In H1’20, there was an increasing focus on detective capabilities and products, in addition to a continued focus on identity and access controls related to consumer privacy and consumer fraud prevention. AI and automation were also big priorities for corporates looking for ways to better manage their spend. Given the rapid rise in remote access and use of online channels, it is expected that both corporates and other investors will increasingly invest in password-less technologies, biometrics and behavior monitoring solutions.
Given how people are now working and how businesses are now operating, we’re already seeing a huge uptick in interest in cybersecurity, particularly in consumer identity and access controls. Looking forward, we’re going to see big interest in fintechs focusing on fraud prevention and on providing smooth, more password-less cyber capabilities. Interest is going to absolutely explode if it hasn’t already.
While there has been a strong shift toward cloud solutions over the past few years, the pandemic has seriously challenged many legacy firms that have not gone down the cloud path. The sudden strain on legacy infrastructure resulting from the major shift to remote work poses a serious threat to operational resilience. With companies also looking for quick ways to create digital customer sales and service channels, cloud is quickly becoming the new normal. These shifts are driving companies to rethink their risk and controls to account for different platforms and connections, which will likely lead to an upswell in interest in cloud governance and security solutions.
In H2’20, there could be some consolidation among cybersecurity startups as VC investors focus on big ticket offerings and small firms struggle.

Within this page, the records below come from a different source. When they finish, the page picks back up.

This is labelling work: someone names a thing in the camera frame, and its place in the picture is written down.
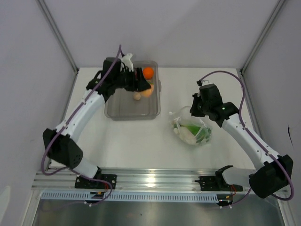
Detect peach fruit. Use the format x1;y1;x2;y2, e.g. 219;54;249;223
140;84;154;98

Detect clear grey plastic bin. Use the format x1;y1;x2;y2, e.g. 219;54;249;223
104;61;161;121

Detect small beige mushroom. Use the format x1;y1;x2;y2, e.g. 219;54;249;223
133;92;141;100

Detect orange fruit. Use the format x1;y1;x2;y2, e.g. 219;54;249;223
143;67;155;80

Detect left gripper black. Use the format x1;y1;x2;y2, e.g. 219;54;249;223
114;68;151;93

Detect white radish green leaves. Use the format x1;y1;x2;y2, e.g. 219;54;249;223
171;120;197;145

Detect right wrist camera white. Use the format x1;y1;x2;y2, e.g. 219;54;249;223
197;80;211;87

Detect right aluminium frame post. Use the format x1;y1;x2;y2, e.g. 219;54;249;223
239;0;288;74

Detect aluminium frame post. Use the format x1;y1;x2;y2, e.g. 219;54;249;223
36;0;79;74
239;0;288;74

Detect aluminium rail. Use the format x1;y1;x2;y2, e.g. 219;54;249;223
32;167;264;191

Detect slotted cable duct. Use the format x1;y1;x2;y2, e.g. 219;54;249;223
40;190;219;203

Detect left aluminium frame post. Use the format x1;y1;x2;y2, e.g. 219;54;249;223
36;0;79;74

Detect clear zip top bag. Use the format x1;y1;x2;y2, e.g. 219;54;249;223
169;106;212;146

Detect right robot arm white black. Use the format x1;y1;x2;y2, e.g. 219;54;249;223
190;81;294;201

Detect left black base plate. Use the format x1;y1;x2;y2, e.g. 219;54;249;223
75;173;117;189

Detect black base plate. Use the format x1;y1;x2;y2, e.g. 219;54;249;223
194;176;243;192
75;173;117;189

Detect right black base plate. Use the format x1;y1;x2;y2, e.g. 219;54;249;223
194;176;243;192

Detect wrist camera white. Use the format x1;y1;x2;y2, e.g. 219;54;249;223
120;53;134;71
197;80;211;87

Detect green lettuce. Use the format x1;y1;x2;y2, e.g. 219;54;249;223
186;125;212;143

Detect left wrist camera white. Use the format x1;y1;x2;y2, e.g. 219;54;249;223
120;53;134;71

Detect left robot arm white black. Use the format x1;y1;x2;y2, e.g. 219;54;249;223
43;53;152;188

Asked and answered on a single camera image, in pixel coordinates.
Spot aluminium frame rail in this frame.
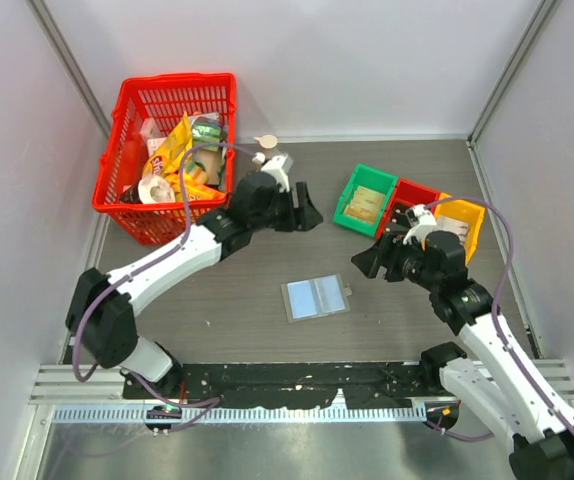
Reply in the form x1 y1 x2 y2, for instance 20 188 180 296
29 359 574 405

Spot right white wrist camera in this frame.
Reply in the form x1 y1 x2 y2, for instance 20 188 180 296
403 204 437 245

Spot cards in green bin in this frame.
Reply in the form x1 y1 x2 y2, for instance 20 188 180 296
343 186 385 225

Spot white paper roll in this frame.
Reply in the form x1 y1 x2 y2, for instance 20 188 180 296
137 175 176 204

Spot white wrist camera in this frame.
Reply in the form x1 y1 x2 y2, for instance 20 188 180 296
252 152 293 192
403 204 437 245

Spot yellow snack bag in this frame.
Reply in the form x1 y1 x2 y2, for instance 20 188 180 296
141 114 225 202

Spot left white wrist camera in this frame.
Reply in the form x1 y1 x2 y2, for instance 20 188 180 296
252 152 293 192

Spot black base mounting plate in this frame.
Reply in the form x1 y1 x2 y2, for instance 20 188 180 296
120 362 452 410

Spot grey card holder wallet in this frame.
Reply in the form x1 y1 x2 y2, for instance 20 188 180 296
281 274 352 323

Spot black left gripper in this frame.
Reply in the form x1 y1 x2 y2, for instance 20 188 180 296
250 183 322 234

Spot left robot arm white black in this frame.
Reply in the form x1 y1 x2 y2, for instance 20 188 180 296
66 172 323 398

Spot red plastic shopping basket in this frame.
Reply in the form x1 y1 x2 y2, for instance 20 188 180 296
92 72 237 246

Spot yellow plastic bin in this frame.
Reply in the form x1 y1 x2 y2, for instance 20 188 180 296
430 199 486 264

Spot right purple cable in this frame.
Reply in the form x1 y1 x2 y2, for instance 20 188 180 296
424 195 574 479

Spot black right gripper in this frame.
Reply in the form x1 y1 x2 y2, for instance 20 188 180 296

More mature cybersecurity firms will likely use the opportunity to pick up their smaller competitors and gain market share. There could also be a few large-scale acquisitions as global companies sell off portions of their cybersecurity businesses to more traditional managed services firms.
Over the next 6 months, cybersecurity is expected to be a very hot area of investment, particularly in areas related to cloud security and governance. Access and identity management will likely also be big priorities given the increasing focus on fraud prevention and detection.